Statistical evaluation framework for AI agents - pytest for agent trajectories

These details have been verified by PyPI

Project links

GitHub Statistics

Maintainers

alepot55

These details have not been verified by PyPI

Project description

agentrial

The pytest for AI agents. Statistical evaluation with confidence intervals and failure attribution.

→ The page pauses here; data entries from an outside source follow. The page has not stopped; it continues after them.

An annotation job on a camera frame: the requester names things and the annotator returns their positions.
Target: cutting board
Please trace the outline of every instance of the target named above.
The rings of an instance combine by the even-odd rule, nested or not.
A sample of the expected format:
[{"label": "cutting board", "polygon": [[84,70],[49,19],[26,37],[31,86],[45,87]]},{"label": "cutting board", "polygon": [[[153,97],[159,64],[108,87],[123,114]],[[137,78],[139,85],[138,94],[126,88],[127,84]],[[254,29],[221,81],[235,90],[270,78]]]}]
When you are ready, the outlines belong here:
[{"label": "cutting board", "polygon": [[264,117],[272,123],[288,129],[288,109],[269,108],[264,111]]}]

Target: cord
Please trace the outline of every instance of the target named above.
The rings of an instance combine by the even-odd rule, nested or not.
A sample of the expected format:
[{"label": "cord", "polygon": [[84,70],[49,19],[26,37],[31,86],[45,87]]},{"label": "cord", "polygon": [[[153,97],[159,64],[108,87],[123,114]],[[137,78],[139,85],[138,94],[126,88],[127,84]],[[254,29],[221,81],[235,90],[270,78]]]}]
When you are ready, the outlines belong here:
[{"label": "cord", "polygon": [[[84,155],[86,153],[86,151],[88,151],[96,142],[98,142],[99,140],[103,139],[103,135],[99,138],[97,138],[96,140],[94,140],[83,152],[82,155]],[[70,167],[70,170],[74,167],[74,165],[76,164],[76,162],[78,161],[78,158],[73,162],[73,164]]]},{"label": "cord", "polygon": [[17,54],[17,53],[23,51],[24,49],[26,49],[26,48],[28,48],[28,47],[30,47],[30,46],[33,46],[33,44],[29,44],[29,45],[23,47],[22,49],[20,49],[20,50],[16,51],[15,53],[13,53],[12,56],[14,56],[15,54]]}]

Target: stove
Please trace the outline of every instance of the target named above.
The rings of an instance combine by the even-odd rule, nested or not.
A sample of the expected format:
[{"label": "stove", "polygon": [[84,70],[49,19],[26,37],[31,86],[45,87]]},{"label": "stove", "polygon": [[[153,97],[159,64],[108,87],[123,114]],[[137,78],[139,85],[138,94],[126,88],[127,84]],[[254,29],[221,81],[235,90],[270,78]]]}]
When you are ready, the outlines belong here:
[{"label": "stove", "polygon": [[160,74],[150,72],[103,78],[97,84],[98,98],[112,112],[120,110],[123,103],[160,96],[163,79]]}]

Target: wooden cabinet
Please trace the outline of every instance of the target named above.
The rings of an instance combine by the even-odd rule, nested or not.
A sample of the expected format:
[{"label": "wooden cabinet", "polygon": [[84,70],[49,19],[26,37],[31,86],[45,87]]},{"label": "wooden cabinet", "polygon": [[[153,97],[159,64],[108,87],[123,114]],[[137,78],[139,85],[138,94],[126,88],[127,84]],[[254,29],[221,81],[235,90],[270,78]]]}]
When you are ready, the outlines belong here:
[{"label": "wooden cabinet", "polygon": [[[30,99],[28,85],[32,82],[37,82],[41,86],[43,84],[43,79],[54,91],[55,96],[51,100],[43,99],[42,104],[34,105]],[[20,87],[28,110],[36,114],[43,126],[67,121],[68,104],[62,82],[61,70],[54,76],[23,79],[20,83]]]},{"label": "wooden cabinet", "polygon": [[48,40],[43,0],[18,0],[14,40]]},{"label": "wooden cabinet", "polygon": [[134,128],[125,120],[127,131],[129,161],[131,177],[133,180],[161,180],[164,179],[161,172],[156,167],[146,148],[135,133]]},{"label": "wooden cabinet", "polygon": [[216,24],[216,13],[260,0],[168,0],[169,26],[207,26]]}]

Your agent passes Monday, fails Wednesday. Same prompt, same model. agentrial tells you why.

Quickstart

pip install agentrial
agentrial init
agentrial run

That's it. You'll see real results in seconds:

╭──────────────────────────────────────────────────────────────────────╮
│ sample-demo - PASSED                                                 │
╰───────────────────────────────────────────────────── Threshold: 80% ─╯
┏━━━━━━━━━━━━━━━━━━┳━━━━━━━━━━━┳━━━━━━━━━━━━━━━━━━┳━━━━━━━━━━┳━━━━━━━━━━━━━┓
┃ Test Case        ┃ Pass Rate ┃ 95% CI           ┃ Avg Cost ┃ Avg Latency ┃
┡━━━━━━━━━━━━━━━━━━╇━━━━━━━━━━━╇━━━━━━━━━━━━━━━━━━╇━━━━━━━━━━╇━━━━━━━━━━━━━┩
│ greeting         │    100.0% │ (56.6%-100.0%)   │  $0.0000 │         0ms │
│ capital-france   │    100.0% │ (56.6%-100.0%)   │  $0.0000 │         0ms │
│ capital-japan    │    100.0% │ (56.6%-100.0%)   │  $0.0000 │         0ms │
│ basic-math       │    100.0% │ (56.6%-100.0%)   │  $0.0000 │         0ms │
└──────────────────┴───────────┴──────────────────┴──────────┴─────────────┘

Overall Pass Rate: 100.0% (85.0%-100.0%)
Total Cost: $0.0000

Replace sample_agent.py with your own agent, update tests/test_sample.yml, and you're evaluating real agents.

What it does

Multi-trial execution — Run every test N times automatically. A single pass means nothing for non-deterministic agents.
Wilson confidence intervals — Statistically accurate pass rates, even with small samples and extreme proportions (0% or 100%).
Step-level failure attribution — Pinpoints which tool call diverges between passing and failing runs using Fisher exact test.
Real cost tracking — Actual API costs from model metadata, 40+ models supported across Anthropic, OpenAI, Google, Mistral.
Regression detection — Fisher exact test catches reliability drops between versions. Blocks PRs in CI when quality degrades.
Local-first — Your data never leaves your machine. No accounts, no SaaS, no telemetry.

Why this exists

Every agent framework ships with benchmarks showing 90%+ accuracy. But run those same agents 100 times on the same task, and you'll see pass rates drop to 60-80% with wide variance. The benchmarks measure one run; production sees thousands.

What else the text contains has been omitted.